◆ PROBLEM TO SOLVE: Your task is to transcribe all of the data below exactly, omitting the images.

◆ DATA SHOWN:
• • • •
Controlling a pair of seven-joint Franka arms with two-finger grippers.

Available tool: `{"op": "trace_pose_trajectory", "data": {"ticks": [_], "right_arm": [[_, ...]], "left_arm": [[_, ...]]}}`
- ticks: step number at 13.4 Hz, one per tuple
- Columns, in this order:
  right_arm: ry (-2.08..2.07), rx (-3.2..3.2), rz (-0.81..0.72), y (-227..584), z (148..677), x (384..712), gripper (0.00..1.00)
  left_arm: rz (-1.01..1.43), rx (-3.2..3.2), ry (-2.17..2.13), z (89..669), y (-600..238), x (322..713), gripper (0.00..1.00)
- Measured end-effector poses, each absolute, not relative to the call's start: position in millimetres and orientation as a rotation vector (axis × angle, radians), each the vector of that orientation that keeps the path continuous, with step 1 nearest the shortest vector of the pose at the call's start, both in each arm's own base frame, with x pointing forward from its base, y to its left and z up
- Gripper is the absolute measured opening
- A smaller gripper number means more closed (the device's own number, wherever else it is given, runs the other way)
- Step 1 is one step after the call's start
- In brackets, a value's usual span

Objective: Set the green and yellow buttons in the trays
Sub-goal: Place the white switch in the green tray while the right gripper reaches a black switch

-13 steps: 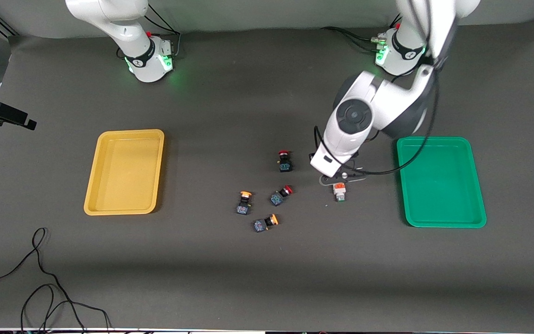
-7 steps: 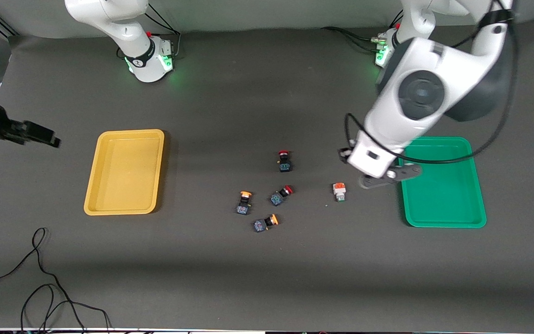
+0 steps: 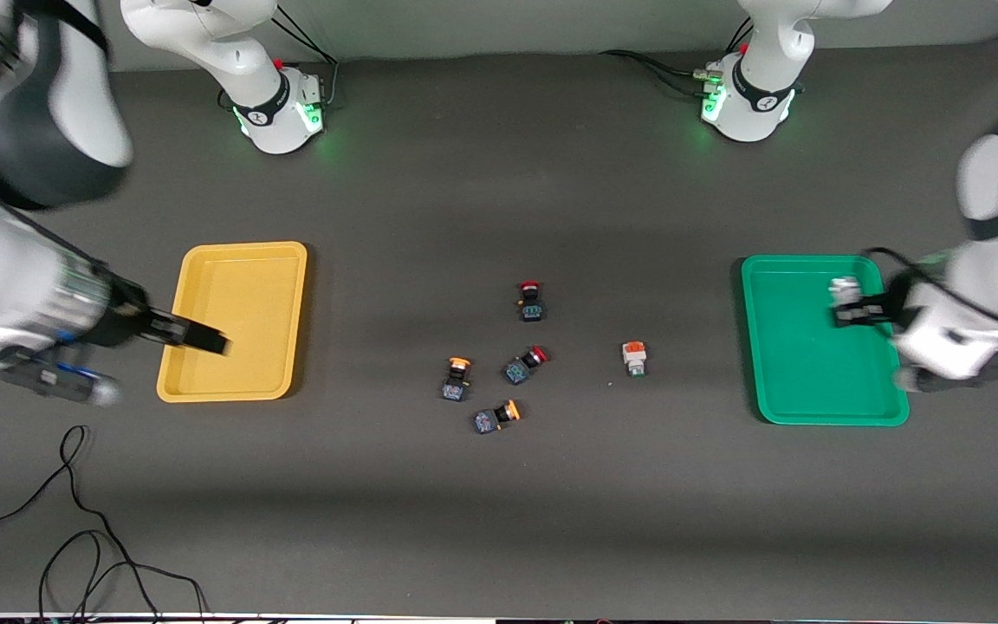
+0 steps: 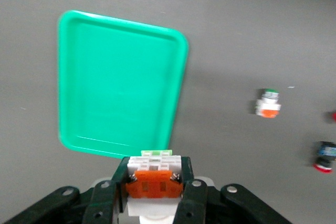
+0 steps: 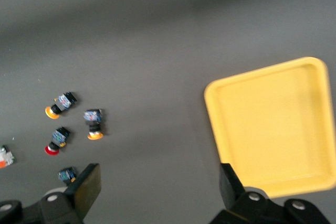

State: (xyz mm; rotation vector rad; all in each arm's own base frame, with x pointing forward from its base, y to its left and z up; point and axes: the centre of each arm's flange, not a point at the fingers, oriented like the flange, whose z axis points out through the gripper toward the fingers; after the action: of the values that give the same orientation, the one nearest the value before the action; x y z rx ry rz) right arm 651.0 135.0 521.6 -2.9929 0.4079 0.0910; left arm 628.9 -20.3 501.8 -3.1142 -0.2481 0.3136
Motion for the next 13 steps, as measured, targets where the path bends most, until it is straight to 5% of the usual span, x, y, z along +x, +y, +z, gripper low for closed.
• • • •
◆ TASK SOLUTION:
Controlling a pair of seven-joint Franka arms with two-finger grippers.

Available tool: `{"op": "trace_pose_trajectory", "data": {"ticks": [_], "right_arm": [[_, ...]], "left_arm": [[_, ...]]}}`
- ticks: step number at 13.4 Hz, one per tuple
- Columns, in this order:
  right_arm: ry (-2.08..2.07), rx (-3.2..3.2), rz (-0.81..0.72), y (-227..584), z (148..677), x (384..712), gripper (0.00..1.00)
  left_arm: rz (-1.01..1.43), rx (-3.2..3.2), ry (-2.17..2.13), z (89..669), y (-600..238), x (322..713), gripper (0.00..1.00)
- Measured end-effector poses, each absolute, not relative to the call's start: position in millimetres and orientation as a rotation vector (axis × angle, radians), each the vector of that orientation that keeps the path continuous, with step 1 nearest the shortest vector of the pose at the call's start, both in each arm's own base frame, with x pointing forward from its base, y to its left and z up
- Gripper is the absolute measured opening
- A smaller gripper number means more closed (the device's own number, wherever else it is given, runs the other way)
- Step 1 is one step after the call's start
- In brackets, a value's usual span

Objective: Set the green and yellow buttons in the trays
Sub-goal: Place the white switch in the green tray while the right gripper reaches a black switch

-13 steps: 
-7 steps: 
+0 steps: 
+0 steps: 
+0 steps: 

State: (xyz mm; rotation vector rad; all in each arm's own base frame, with x pointing forward from its base, y to its left and z up; point and axes: the centre of each arm's flange, not a point at the fingers, oriented like the flange, whose z axis points out through the gripper toward the fingers; after the action: of the values that give the same orientation, the one nearest the value before the action; x y z rx ry rz) right arm 651.0 135.0 521.6 -2.9929 0.4079 0.0910; left arm 628.9 -20.3 501.8 -3.1142 -0.2481 0.3136
Motion for the next 13 steps, as measured, targets where the path bends most, until it is straight to 5% of the usual span, x, y, z along +x, +y, +z, gripper low for closed.

What appears above is the complete answer to the exercise.